Everything from the line containing "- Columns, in" through the line containing "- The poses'" should be repeated exactly, and nothing else from the data.

-------- Data extract

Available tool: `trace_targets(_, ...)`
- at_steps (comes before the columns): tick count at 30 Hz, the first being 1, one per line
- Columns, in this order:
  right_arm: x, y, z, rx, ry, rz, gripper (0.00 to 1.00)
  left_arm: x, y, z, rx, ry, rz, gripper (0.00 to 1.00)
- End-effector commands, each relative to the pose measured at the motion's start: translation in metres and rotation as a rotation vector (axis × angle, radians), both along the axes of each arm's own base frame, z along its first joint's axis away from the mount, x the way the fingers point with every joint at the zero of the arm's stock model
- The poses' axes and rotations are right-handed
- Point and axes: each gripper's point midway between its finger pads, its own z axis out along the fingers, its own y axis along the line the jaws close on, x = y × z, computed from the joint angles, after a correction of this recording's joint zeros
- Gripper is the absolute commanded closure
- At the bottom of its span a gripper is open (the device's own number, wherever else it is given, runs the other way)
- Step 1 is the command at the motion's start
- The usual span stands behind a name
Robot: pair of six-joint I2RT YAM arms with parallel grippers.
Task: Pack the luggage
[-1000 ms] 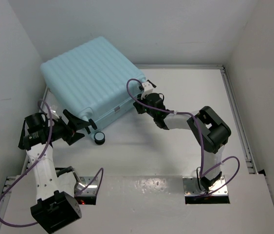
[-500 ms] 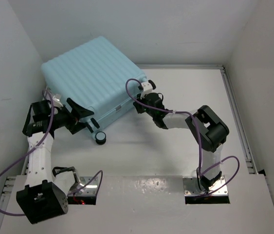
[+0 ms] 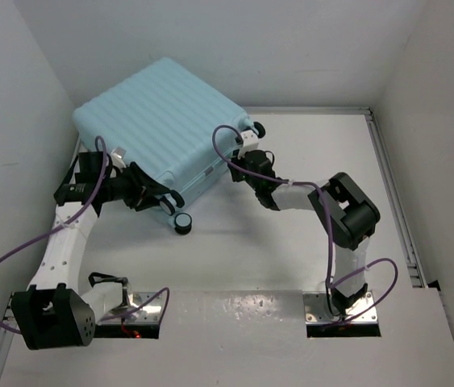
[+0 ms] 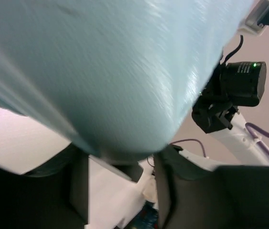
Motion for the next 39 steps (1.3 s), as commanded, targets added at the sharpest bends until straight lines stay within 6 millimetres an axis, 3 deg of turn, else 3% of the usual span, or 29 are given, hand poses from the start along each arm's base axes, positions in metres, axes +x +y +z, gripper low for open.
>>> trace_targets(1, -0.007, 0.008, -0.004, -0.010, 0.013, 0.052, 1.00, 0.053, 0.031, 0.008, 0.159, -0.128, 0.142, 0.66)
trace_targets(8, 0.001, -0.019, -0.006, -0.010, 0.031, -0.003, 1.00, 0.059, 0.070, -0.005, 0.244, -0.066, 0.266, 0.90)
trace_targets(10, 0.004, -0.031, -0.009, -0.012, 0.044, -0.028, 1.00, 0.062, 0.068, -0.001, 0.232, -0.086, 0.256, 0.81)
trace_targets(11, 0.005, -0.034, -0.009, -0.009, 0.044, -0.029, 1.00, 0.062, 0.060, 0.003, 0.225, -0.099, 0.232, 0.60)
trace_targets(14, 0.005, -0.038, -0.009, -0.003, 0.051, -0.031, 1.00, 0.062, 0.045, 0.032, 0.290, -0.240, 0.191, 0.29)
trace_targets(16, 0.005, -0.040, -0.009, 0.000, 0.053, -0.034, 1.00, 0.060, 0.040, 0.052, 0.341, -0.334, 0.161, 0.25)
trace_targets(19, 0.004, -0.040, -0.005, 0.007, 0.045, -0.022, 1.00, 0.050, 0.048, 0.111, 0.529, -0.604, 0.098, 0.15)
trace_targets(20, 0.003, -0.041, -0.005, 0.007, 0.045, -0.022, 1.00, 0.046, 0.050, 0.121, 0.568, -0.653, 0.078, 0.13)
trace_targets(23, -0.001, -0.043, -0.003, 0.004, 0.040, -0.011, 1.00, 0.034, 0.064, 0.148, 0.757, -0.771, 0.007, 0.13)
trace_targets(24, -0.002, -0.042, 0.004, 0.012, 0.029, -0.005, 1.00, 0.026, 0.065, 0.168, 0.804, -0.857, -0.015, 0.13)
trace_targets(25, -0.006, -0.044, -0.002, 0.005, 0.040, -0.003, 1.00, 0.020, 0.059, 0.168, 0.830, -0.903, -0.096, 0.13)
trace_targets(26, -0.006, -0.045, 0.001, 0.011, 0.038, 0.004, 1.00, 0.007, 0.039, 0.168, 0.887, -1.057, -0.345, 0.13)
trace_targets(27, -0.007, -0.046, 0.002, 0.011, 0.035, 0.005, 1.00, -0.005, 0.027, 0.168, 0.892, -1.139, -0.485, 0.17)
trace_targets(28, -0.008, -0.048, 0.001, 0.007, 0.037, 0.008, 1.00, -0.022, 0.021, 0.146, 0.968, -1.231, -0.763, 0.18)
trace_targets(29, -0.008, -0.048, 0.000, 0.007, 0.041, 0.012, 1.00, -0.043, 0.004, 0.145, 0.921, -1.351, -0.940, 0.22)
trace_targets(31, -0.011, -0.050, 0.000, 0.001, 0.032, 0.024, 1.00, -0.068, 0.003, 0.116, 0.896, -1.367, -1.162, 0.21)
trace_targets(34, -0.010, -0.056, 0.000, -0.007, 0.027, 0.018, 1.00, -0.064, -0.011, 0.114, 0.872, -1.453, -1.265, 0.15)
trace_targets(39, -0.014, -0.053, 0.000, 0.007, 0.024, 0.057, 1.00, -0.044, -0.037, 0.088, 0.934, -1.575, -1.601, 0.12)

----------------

Answer for this exercise ::
- Columns, in this order:
  right_arm: x, y, z, rx, ry, rz, gripper (0.00 to 1.00)
  left_arm: x, y, z, rx, ry, rz, gripper (0.00 to 1.00)
- End-effector commands, each relative to the pose measured at the motion's start: translation in metres and rotation as a rotation vector (axis × angle, radians), both along the axes of each arm's own base frame, z along its first joint's axis away from the mount, x the way the fingers point with every joint at the zero of the arm's stock model
- The poses' axes and rotations are right-handed

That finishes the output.